Un mes después, durante una excursión con sus colegas, al oler el humo del khorkhog, Tuul sintió náuseas y mareos. Su amiga Dolgor bromeó: —¿No estarás embarazada, verdad? Tuul se quedó paralizada. Al volver, no le dijo nada a Ravdan, pero fue al médico. El diagnóstico fue claro: —Felicidades. Estás embarazada. Te dije que estabas sana, ¿no? Ella solo pudo sonreír débilmente.
Esa noche, Ravdan llegó feliz, abrazándola, besándola: —¡El doctor Otgoo me llamó para felicitarme! ¡Corrí todo el camino! ¡Gracias, mi amor! Cuídate mucho. Voy a ver a mis padres. Y se fue sin sospechar nada.
Tuul lloró desconsoladamente. Miraba a su hijo, que con el tiempo fue creciendo y cada vez se parecía más a Bold. Muchas veces quiso confesarlo, pero el momento nunca llegaba. Los años pasaron.

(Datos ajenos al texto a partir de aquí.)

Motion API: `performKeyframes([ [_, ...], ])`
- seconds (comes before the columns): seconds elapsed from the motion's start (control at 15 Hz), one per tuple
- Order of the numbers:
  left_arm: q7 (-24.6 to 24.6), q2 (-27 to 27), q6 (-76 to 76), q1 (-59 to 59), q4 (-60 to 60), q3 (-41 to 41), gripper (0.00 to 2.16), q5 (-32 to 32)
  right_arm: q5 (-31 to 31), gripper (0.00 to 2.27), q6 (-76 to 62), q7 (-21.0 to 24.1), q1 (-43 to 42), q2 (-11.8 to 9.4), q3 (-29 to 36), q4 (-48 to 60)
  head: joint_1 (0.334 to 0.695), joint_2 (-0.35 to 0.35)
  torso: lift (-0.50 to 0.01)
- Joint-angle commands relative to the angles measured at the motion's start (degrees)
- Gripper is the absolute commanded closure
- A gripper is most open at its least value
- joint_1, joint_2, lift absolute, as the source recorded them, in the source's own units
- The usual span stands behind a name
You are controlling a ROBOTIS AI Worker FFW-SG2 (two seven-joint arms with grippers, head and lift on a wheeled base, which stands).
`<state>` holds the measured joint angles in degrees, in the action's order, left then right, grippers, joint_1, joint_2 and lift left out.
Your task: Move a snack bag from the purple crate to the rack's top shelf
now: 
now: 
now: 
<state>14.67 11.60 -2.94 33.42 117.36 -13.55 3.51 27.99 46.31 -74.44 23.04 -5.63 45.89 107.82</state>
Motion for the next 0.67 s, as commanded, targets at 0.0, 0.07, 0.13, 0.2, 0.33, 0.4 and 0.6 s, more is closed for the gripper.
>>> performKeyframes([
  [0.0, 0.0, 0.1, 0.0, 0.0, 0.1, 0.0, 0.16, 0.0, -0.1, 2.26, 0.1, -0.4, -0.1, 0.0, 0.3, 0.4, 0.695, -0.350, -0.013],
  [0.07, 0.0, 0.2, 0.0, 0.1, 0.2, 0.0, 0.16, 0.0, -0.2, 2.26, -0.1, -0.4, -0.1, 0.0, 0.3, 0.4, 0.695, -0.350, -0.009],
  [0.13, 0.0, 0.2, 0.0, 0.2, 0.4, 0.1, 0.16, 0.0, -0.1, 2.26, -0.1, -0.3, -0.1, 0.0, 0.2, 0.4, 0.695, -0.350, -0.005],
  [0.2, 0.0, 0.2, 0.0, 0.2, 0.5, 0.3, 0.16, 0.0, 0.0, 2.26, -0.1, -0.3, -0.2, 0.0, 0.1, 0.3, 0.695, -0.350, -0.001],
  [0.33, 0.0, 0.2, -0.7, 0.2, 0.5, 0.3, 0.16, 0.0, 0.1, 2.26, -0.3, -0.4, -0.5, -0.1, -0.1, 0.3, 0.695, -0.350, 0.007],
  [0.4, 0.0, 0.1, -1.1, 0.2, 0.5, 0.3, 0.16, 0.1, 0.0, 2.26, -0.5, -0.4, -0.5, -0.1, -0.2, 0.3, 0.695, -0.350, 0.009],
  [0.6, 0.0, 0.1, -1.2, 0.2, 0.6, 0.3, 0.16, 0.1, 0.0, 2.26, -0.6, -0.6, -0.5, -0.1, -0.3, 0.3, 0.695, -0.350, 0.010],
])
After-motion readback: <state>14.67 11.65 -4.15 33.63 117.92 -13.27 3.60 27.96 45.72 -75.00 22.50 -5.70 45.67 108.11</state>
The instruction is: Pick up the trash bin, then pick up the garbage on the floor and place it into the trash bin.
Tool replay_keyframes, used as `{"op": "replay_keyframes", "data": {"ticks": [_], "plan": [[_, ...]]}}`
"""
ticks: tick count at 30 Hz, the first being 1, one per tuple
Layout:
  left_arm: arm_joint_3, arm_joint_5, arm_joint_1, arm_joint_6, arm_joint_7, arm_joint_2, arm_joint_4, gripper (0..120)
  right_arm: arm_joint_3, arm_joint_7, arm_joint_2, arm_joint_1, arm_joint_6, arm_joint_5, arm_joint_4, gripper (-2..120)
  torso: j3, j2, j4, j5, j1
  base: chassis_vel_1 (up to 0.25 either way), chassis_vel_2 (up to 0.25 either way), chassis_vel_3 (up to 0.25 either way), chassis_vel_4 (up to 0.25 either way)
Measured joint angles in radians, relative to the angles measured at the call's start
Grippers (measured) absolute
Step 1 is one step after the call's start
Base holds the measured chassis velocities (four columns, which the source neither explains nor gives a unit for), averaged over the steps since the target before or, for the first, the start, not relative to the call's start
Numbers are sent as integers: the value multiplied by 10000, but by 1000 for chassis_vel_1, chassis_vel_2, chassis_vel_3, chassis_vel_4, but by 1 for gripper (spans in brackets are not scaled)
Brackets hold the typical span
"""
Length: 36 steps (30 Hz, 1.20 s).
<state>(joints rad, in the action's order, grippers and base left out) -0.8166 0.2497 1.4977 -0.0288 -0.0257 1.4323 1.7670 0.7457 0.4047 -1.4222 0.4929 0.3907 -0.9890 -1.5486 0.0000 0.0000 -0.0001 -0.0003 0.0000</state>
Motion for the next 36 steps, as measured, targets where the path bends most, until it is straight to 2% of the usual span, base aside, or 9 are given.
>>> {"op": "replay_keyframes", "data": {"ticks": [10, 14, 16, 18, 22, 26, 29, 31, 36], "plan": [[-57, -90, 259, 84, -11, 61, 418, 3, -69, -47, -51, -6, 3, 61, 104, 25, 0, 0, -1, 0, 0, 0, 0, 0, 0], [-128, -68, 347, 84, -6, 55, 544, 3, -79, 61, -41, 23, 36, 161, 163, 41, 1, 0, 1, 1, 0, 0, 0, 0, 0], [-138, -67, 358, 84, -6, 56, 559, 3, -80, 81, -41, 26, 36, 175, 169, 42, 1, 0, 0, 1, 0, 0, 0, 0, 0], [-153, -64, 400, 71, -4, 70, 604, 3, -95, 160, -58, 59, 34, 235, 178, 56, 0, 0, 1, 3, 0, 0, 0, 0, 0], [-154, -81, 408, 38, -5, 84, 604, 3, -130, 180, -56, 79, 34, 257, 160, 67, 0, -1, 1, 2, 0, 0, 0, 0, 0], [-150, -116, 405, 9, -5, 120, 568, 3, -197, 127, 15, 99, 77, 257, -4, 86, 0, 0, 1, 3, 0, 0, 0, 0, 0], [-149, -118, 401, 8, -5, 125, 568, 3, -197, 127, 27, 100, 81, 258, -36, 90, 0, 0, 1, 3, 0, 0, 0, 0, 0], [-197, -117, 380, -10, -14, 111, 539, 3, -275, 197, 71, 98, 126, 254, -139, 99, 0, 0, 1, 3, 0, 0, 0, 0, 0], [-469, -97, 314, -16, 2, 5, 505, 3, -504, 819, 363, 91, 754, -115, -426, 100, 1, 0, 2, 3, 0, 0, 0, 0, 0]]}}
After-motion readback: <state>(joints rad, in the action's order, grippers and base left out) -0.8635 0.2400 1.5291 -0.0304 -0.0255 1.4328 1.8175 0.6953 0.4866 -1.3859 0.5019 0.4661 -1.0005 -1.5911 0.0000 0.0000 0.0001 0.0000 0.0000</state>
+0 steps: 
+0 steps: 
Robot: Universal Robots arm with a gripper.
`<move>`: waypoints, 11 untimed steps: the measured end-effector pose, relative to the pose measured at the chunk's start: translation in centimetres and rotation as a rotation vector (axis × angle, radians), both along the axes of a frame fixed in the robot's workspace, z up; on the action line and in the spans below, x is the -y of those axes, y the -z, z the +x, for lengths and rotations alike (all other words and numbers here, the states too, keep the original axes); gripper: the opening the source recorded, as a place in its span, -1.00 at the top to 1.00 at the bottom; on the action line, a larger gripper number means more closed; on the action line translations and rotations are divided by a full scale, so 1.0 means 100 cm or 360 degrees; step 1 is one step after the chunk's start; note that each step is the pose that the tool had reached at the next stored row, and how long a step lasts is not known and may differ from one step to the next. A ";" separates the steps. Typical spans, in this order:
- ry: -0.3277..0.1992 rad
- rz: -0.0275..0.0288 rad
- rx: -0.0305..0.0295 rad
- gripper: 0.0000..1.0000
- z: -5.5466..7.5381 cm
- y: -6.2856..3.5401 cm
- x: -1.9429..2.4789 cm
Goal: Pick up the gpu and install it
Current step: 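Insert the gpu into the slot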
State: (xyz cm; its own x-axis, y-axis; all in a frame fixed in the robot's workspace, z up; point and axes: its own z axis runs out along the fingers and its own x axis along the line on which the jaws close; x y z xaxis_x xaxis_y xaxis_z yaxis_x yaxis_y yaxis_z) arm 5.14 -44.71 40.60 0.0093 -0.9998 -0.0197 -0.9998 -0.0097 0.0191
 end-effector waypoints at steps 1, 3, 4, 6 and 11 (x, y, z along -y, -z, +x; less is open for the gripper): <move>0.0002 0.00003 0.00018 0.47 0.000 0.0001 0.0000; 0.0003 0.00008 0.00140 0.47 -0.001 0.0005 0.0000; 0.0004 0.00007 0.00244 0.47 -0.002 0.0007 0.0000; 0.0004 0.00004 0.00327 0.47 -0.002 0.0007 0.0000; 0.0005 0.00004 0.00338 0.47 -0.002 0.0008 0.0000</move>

Nunca tuvo más hijos. Se culpaba en silencio. Y ahora que tenía nietos, veía a Ravdan feliz, jugando con ellos, y su pecho se oprimía.
Un día, entendió que ya no podía callar más.
Con los ojos cerrados, llamó suavemente a su esposo. Ravdan vino con té, le dio un sorbo con la cuchara, acomodó su almohada y la ayudó a girarse de lado para que descansara mejor.
Le dijo que el hijo y la nuera habían salido, que los nietos estaban con la hermana mayor. Tuul asintió y, muy bajo, dijo: —Tengo algo que decirte. —Dime —respondió él. —Nuestro hijo… no es tu hijo.
Ravdan no respondió de inmediato. Acarició su cabello, besó su frente y dijo: —Lo sé.
Ella lo miró, incrédula. Él se inclinó y le susurró al oído: —Gracias por darme un hijo, aunque haya sido por Bold. Lo crié como mío. Estoy agradecido contigo.
Ella intentó responder, pero su cuerpo comenzó a apagarse. Quería decirle lo que había guardado todos estos años:
—Cuando estabas en el ejército, fuiste golpeado casi hasta morir. Antes de que salieras del hospital, el médico te dijo: “Eres un buen muchacho, pero ya no podrás tener hijos. Lo siento. Al menos sigues con vida, y eso es una bendición.”
Pero antes de terminar, su aliento se desvaneció. Una única lágrima rodó por su mejilla.
Ravdan lloró desconsoladamente. —Soy estéril…
Corrió al arcón, sacó una campanilla de bronce, y la hizo sonar sobre su cabeza mientras murmuraba: —Om mani padme hum…
Los rayos anaranjados del sol poniente, filtrándose por el techo, iluminaban el rostro pálido de la mujer que, por fin, había dicho su última palabra.